YOUR ASSIGNMENT>
Retype every line from the top of the entries down to the one with "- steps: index", both included, and skip the pictures.

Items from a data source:
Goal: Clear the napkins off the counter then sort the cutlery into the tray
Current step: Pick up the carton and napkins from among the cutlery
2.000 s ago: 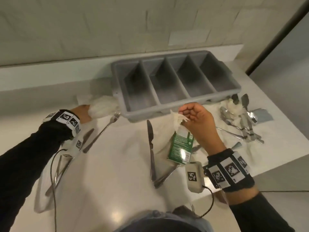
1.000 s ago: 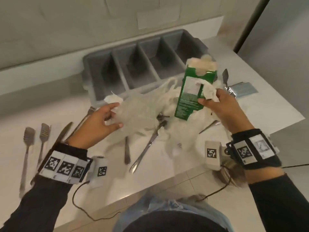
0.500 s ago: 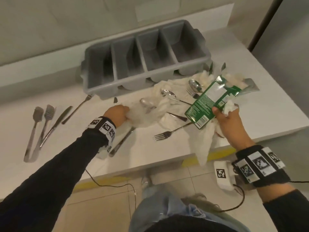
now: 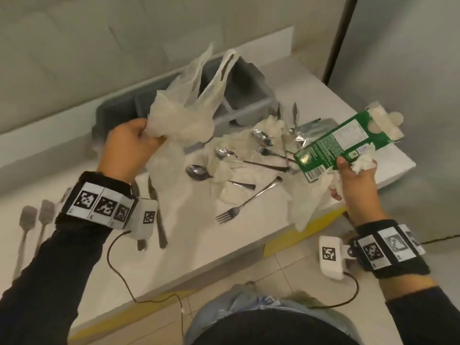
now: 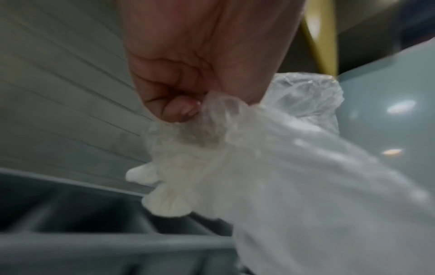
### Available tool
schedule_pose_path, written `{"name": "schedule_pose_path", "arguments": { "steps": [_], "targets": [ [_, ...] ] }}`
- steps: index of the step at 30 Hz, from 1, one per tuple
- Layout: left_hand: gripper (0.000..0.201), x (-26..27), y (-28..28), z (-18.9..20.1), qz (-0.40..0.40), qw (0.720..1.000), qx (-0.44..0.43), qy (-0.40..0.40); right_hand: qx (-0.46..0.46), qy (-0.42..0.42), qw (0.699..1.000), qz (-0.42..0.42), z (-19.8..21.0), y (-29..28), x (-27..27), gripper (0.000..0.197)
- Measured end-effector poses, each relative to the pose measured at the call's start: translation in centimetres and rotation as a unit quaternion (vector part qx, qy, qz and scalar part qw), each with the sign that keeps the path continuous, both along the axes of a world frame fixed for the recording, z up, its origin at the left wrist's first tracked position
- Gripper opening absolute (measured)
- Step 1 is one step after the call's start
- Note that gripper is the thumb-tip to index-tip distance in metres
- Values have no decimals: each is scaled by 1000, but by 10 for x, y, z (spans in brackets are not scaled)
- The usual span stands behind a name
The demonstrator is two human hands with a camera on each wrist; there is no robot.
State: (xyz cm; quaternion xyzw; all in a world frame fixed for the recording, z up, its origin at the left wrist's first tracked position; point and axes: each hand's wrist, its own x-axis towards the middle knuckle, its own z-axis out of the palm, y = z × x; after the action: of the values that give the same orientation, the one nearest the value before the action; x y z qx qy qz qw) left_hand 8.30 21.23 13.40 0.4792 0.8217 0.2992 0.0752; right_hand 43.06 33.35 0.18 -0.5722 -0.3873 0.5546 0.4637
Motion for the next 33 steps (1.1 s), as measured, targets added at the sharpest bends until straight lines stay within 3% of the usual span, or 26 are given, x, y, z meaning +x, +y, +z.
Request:
{"name": "schedule_pose_path", "arguments": {
  "steps": [2, 5, 9, 12, 14, 16, 20, 25, 27, 33],
  "targets": [
    [20, 48, 16, -4, -93, 994, -26, -46, 0, 29, 997, -78, -1, -12, 29, 40],
    [31, 127, 35, -30, -232, 958, -76, -153, 6, 35, 979, -200, -12, -45, 79, 36],
    [15, 236, 32, -96, -350, 891, -154, -244, -21, 21, 937, -348, -42, -106, 132, 59],
    [36, 303, 10, -166, -396, 839, -255, -273, -88, 2, 886, -456, -86, -151, 162, 40],
    [31, 333, 2, -220, -385, 814, -335, -279, -127, -12, 851, -509, -123, -176, 177, 33],
    [27, 350, 4, -278, -344, 813, -389, -263, -171, -2, 821, -545, -158, -195, 186, 31],
    [18, 380, 39, -409, -242, 817, -462, -247, -233, 22, 765, -599, -231, -213, 209, 46],
    [6, 447, 98, -537, -174, 832, -434, -299, -237, 37, 751, -616, -342, -206, 239, 46],
    [5, 479, 115, -576, -185, 834, -400, -331, -234, 54, 748, -618, -387, -195, 250, 42],
    [48, 528, 145, -702, -327, 824, -364, -287, -191, 50, 767, -610, -486, -160, 281, 39]
  ]
}}
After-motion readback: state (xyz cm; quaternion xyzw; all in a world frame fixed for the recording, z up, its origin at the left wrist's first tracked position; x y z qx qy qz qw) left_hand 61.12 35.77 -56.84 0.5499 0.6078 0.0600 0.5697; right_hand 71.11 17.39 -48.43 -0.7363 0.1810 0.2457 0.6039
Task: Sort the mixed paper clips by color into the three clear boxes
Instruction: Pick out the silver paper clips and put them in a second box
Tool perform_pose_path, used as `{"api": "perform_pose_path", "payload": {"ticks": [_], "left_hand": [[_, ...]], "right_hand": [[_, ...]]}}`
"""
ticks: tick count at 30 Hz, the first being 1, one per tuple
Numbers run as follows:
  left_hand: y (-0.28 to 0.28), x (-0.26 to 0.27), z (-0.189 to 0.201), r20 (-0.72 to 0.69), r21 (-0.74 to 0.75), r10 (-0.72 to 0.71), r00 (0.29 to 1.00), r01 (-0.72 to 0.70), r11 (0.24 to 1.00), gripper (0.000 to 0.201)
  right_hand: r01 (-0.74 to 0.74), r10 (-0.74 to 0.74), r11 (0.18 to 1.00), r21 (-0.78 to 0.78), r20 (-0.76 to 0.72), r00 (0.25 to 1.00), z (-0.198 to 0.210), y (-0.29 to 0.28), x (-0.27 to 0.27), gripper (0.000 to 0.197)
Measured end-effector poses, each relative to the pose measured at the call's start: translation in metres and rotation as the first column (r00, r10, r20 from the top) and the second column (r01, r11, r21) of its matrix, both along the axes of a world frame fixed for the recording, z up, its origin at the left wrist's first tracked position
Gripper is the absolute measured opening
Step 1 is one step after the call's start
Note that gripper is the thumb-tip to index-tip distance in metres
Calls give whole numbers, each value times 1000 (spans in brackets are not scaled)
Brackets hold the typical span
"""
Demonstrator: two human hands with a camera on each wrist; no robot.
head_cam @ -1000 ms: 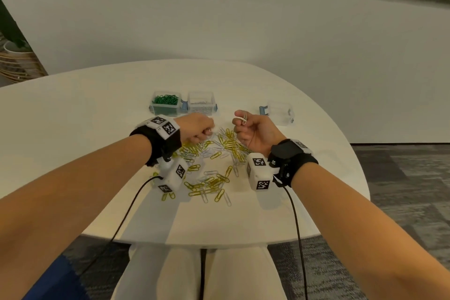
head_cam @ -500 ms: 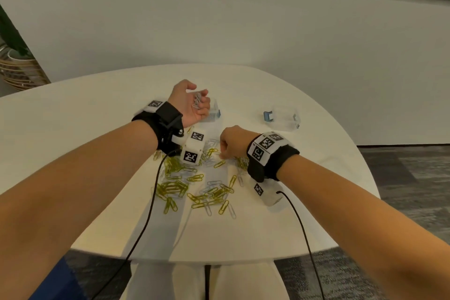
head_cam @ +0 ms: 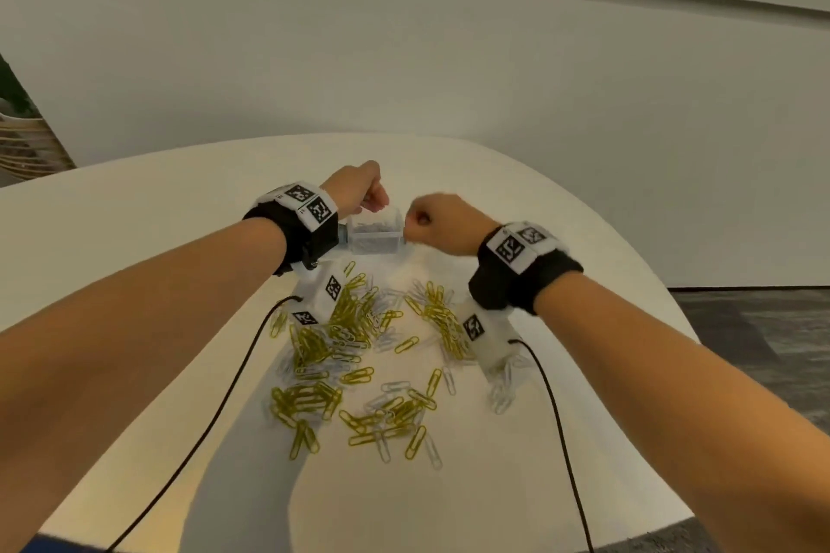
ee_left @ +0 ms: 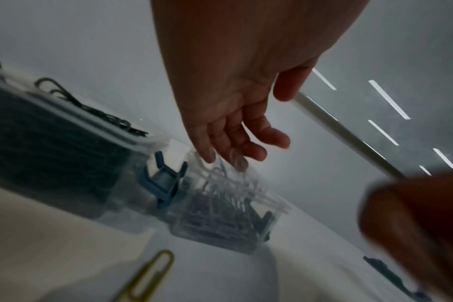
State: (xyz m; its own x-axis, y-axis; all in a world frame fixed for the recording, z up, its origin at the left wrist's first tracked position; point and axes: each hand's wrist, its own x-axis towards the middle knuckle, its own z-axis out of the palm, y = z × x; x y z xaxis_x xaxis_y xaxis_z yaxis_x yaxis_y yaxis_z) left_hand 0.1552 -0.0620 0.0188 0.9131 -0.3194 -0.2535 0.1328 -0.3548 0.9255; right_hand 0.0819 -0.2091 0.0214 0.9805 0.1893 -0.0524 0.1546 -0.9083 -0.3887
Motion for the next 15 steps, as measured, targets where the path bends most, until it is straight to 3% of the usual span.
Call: {"api": "perform_pose_path", "payload": {"ticks": [2,4,7,9,11,13,15], "left_hand": [[6,1,3,56,-22,37,998,-36,999,35],[10,1,7,82,3,50,995,-50,999,25],[18,-10,15,109,330,-86,990,46,943,15],[29,-22,18,99,558,-251,963,155,815,18],[43,-41,18,45,696,-389,920,251,673,17],[51,-61,13,-52,778,-479,876,336,530,22],[52,-81,2,-97,833,-525,846,357,422,33]], "right_hand": [[41,-40,999,-9,35,999,10,8,24,24],[33,-35,998,-58,-43,998,13,21,42,25],[44,-40,999,17,-189,981,15,29,55,28],[95,-68,987,133,-193,979,18,25,51,31],[131,-89,967,217,-192,977,18,22,36,27],[89,-39,983,162,-289,956,16,27,11,25],[-77,60,997,-28,-399,915,7,42,-18,36]]}}
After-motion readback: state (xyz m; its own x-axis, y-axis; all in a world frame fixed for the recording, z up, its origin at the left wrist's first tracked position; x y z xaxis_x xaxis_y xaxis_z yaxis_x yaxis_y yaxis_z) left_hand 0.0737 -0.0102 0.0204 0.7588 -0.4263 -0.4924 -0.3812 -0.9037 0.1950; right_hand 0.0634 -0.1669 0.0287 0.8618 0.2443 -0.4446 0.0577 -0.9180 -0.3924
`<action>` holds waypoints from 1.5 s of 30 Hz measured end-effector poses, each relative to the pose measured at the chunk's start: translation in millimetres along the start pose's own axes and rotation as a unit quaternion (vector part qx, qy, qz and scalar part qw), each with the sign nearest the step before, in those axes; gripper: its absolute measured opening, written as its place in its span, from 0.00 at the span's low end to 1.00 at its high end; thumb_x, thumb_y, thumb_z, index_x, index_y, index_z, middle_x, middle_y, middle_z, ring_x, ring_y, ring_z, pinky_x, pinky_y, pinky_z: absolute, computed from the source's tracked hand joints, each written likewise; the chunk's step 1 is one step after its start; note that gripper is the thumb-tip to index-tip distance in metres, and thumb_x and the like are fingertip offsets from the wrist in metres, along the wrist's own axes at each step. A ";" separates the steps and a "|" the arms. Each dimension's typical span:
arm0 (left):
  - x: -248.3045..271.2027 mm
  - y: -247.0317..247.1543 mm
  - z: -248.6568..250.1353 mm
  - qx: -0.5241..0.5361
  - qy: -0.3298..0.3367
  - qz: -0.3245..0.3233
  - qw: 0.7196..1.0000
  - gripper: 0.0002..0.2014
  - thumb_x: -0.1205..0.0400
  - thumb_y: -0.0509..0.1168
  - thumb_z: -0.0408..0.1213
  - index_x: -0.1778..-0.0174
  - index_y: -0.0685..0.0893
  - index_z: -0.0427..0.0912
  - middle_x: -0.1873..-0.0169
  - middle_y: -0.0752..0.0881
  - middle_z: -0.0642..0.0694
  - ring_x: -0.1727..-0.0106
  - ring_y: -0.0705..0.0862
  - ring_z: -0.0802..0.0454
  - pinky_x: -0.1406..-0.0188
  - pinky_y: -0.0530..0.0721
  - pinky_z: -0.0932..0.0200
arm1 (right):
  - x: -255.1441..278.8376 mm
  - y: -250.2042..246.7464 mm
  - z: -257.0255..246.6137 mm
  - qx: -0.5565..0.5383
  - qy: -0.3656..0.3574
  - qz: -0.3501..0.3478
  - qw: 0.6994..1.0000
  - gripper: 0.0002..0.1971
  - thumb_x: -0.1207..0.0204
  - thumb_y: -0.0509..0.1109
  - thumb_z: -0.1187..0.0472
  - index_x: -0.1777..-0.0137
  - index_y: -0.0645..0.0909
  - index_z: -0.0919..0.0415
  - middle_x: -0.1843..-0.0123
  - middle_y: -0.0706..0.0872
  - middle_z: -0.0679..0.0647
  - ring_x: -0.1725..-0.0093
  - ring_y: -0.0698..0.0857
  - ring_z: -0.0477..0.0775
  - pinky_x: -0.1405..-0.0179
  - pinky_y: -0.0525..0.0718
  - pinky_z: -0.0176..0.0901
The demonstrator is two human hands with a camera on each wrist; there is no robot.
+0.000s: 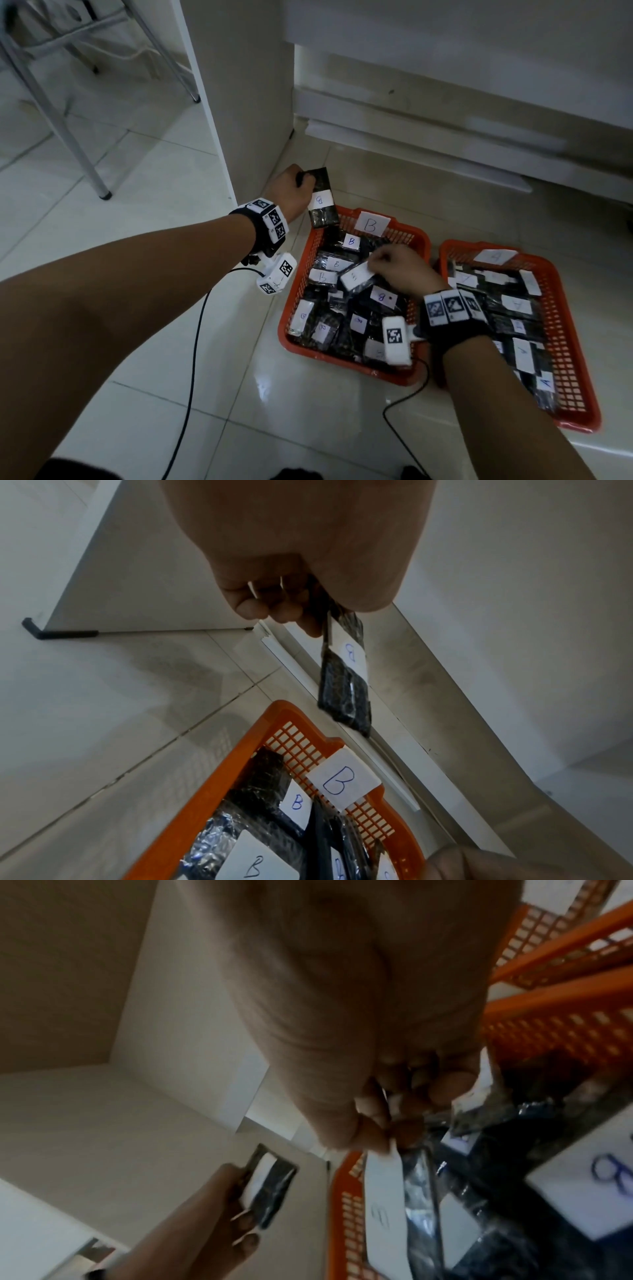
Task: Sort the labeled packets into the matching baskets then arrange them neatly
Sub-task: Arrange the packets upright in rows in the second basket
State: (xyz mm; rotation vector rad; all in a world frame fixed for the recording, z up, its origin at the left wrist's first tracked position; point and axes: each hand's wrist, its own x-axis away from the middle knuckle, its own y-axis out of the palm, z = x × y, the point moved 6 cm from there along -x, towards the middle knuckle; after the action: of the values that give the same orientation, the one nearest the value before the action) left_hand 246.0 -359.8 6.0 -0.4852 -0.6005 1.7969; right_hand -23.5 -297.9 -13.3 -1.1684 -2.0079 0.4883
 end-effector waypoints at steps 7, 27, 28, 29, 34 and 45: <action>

EXPECTED ANSWER>
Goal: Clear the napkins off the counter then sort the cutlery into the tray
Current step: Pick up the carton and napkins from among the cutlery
2.000 s ago: 
1.000 s ago: 
0.500 s ago: 
now: 
now: 
### Available tool
schedule_pose_path, written `{"name": "schedule_pose_path", "arguments": { "steps": [_], "targets": [ [_, ...] ] }}`
- steps: index of the step at 30 Hz, from 1, one per tuple

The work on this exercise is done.